Last week’s forum discussions were quite engaging, with members focusing on environmental and technological challenges in military operations. The community dove into the complexities of coordinating military exercises with ecological considerations, particularly how sonar drills impact marine life. Another significant topic was the evolving strategies for countering drones, highlighting both technological advancements and practical applications in early warning systems.


This Week’s Hot Topics

Planning sonar drills around whale migrations
This ongoing conversation examines the delicate balance between military readiness and environmental conservation. Members are sharing strategies to minimize the impact on marine ecosystems while maintaining operational efficiency.
Read more here

Practical counter-drone early warning
This thread delves into the latest methods for detecting and reacting to drone threats.
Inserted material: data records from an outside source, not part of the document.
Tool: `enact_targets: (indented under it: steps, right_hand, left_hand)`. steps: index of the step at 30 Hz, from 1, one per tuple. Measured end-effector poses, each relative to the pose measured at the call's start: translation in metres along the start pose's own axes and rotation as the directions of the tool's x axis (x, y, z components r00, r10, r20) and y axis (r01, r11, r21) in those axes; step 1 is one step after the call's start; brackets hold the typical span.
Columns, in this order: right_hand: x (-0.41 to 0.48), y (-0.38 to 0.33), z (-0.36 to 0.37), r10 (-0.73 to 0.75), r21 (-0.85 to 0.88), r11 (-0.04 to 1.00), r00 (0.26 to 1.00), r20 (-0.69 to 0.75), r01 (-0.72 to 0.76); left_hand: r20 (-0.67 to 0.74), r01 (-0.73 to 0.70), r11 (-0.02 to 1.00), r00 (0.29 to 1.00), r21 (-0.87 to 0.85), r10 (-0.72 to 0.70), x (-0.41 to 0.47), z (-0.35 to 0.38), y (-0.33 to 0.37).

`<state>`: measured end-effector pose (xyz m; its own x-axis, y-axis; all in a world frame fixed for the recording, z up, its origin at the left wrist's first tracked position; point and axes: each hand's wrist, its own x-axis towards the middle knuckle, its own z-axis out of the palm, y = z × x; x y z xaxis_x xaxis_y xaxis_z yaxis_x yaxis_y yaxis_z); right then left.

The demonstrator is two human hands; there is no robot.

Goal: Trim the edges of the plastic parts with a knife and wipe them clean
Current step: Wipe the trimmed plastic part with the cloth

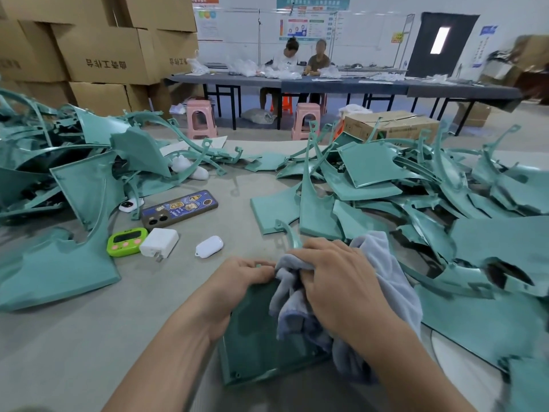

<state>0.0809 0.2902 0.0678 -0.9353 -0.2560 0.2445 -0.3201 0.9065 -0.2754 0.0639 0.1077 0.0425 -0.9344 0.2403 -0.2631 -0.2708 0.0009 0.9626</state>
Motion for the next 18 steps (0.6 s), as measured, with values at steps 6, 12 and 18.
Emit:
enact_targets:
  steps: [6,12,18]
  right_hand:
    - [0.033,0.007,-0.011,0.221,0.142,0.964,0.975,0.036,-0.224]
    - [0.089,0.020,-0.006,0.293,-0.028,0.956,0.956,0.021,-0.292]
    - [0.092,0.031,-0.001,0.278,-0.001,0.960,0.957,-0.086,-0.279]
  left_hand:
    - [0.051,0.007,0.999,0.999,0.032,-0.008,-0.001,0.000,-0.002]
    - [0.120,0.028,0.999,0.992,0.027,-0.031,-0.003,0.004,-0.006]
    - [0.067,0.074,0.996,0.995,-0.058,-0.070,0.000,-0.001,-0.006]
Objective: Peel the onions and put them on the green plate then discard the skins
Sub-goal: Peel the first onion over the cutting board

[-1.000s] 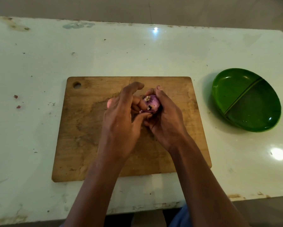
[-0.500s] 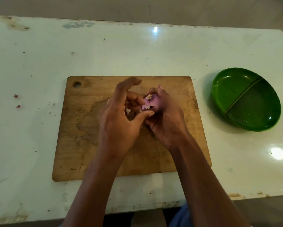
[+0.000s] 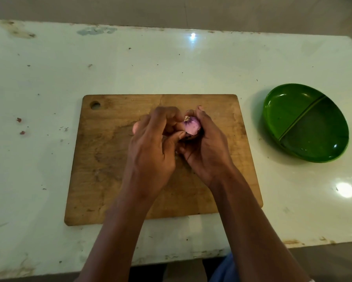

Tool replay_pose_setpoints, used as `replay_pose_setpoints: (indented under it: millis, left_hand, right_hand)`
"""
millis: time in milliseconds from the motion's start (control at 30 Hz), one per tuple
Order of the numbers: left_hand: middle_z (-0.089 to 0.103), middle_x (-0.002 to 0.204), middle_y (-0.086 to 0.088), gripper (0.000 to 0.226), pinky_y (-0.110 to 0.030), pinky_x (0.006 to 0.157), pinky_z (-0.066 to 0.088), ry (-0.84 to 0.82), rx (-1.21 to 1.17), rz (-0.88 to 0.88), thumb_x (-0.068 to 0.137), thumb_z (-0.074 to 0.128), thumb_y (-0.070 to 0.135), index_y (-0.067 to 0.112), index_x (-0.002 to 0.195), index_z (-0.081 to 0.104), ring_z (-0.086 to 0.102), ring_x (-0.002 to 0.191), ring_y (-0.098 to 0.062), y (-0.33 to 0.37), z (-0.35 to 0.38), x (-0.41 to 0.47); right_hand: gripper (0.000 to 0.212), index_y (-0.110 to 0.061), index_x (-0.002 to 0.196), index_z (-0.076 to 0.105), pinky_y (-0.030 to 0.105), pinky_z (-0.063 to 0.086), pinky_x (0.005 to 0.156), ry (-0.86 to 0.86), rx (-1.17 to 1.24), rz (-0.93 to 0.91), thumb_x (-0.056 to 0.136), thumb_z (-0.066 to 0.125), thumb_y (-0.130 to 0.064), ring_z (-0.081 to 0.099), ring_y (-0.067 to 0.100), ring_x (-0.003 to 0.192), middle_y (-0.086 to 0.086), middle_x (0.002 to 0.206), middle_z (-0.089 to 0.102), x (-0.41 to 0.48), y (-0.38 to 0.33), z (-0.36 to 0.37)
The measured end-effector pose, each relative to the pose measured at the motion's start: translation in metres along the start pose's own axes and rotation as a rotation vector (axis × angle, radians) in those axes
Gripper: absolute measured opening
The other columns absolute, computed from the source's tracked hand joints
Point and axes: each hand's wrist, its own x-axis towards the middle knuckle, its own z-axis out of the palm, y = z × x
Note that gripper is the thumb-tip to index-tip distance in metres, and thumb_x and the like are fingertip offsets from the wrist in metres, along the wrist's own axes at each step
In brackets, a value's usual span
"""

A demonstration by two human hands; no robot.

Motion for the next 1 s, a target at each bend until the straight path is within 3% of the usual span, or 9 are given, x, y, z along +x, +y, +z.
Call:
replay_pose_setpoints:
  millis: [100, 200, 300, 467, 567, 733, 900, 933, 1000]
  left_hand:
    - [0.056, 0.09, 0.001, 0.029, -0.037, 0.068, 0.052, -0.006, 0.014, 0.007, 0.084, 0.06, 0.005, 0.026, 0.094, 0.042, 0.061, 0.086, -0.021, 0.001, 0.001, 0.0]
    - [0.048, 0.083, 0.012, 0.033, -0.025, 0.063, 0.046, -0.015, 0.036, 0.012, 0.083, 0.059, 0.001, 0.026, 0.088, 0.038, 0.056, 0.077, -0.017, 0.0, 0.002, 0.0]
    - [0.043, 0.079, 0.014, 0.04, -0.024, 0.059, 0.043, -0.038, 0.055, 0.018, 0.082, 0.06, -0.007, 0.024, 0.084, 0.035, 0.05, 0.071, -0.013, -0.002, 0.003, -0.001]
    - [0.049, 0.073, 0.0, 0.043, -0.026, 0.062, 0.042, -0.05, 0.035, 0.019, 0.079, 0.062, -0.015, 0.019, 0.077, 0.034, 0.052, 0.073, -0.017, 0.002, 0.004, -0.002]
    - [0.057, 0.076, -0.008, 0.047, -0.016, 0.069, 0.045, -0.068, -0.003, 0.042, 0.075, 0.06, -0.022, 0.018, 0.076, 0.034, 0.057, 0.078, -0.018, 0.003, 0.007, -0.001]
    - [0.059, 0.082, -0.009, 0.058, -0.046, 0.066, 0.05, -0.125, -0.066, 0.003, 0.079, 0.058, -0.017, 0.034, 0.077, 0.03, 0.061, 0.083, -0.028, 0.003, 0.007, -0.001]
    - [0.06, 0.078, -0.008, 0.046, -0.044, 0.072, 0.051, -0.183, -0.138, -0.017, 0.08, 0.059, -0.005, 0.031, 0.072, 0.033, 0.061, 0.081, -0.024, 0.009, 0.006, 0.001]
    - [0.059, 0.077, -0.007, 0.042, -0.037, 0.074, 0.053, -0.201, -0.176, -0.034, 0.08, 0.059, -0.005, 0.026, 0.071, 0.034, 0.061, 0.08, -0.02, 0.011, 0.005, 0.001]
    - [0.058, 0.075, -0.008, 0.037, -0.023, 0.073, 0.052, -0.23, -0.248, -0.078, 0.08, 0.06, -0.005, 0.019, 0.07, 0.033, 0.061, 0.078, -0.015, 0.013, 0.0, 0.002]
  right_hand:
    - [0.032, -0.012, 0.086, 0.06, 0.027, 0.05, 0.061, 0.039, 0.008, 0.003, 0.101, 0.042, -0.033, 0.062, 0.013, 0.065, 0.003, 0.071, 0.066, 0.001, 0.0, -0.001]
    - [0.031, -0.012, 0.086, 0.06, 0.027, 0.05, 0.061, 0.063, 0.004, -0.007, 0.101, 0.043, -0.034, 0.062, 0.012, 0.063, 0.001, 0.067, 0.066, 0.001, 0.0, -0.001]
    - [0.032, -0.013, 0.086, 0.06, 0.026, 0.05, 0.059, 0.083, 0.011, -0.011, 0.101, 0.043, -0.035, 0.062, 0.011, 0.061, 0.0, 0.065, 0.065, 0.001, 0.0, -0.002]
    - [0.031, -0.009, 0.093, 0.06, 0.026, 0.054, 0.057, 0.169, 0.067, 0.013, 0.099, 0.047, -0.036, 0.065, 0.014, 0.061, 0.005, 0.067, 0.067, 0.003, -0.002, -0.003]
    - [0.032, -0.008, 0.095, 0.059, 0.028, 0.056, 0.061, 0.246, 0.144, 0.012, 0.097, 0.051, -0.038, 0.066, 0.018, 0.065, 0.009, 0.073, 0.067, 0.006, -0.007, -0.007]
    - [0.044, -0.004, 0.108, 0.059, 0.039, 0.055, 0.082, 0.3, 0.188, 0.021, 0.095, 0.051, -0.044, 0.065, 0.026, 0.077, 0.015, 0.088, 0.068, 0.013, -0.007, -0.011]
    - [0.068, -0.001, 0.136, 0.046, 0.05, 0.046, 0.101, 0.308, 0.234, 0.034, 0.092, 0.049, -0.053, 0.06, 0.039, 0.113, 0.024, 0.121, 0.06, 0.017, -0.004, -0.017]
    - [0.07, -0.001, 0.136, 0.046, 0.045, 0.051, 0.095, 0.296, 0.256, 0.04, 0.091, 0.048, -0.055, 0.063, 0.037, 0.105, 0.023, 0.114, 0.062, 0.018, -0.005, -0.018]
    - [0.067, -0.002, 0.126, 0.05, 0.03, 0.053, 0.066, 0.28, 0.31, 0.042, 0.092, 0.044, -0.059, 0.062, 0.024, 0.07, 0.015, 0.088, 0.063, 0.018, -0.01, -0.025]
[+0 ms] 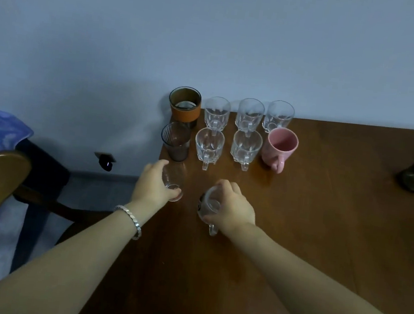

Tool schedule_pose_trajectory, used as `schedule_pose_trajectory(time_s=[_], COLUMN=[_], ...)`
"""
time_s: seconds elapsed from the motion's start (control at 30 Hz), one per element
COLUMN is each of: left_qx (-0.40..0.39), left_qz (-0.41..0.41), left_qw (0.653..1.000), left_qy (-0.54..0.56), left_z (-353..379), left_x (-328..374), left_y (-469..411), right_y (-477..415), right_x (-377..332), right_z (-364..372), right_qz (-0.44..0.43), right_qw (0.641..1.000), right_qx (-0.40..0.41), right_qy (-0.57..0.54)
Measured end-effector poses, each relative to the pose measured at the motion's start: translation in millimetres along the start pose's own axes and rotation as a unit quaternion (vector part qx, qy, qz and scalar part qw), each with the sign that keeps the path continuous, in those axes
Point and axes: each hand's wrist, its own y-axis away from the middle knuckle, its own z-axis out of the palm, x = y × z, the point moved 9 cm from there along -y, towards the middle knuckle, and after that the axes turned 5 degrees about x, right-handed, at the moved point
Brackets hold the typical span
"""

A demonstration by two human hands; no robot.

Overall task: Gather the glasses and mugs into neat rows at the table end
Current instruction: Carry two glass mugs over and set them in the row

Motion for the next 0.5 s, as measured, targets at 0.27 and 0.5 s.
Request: schedule_pose_trajectory(time_s=[0.27,0.5], left_qx=[0.001,-0.035], left_qz=[0.018,0.017], left_qw=[1.0,0.997], left_qy=[0.01,-0.066], left_z=[8,9], left_x=[-5,6], left_y=[-2,13], right_y=[-48,-3], right_x=[-38,-3], right_z=[14,2], right_qz=[-0.001,0.006], right_qw=[0.999,0.998], right_qx=[0.008,-0.041], right_qy=[0.044,0.043])
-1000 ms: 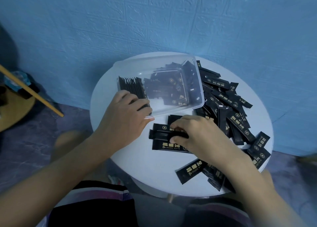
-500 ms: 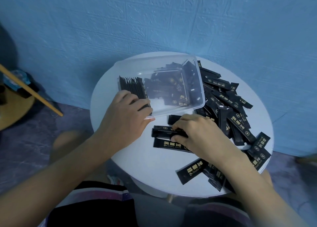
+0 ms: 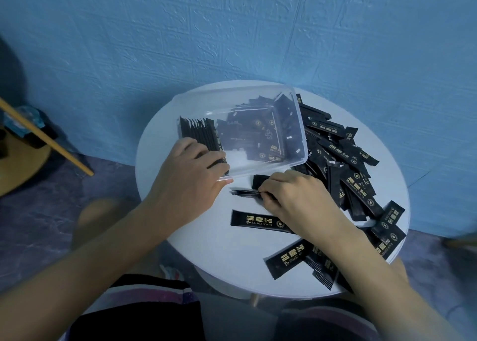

It’s a crucial discussion given the increasing prevalence of drones in contested areas, with participants exchanging insights on effective early warning systems.
Read more here


Hope you find these discussions insightful and engaging. Looking forward to another week of thoughtful exchanges.

On a sonar workup off San Diego, we cut whale spooks by doing a 20-minute ‘ramp-up’ tied to real-time PAM from a glider — no full power until the feed was clean for 30 minutes. @MarineBio might weigh in, but even with that we kept extra lookouts because PAM misses shallow breathers: https://www.whalealert.org.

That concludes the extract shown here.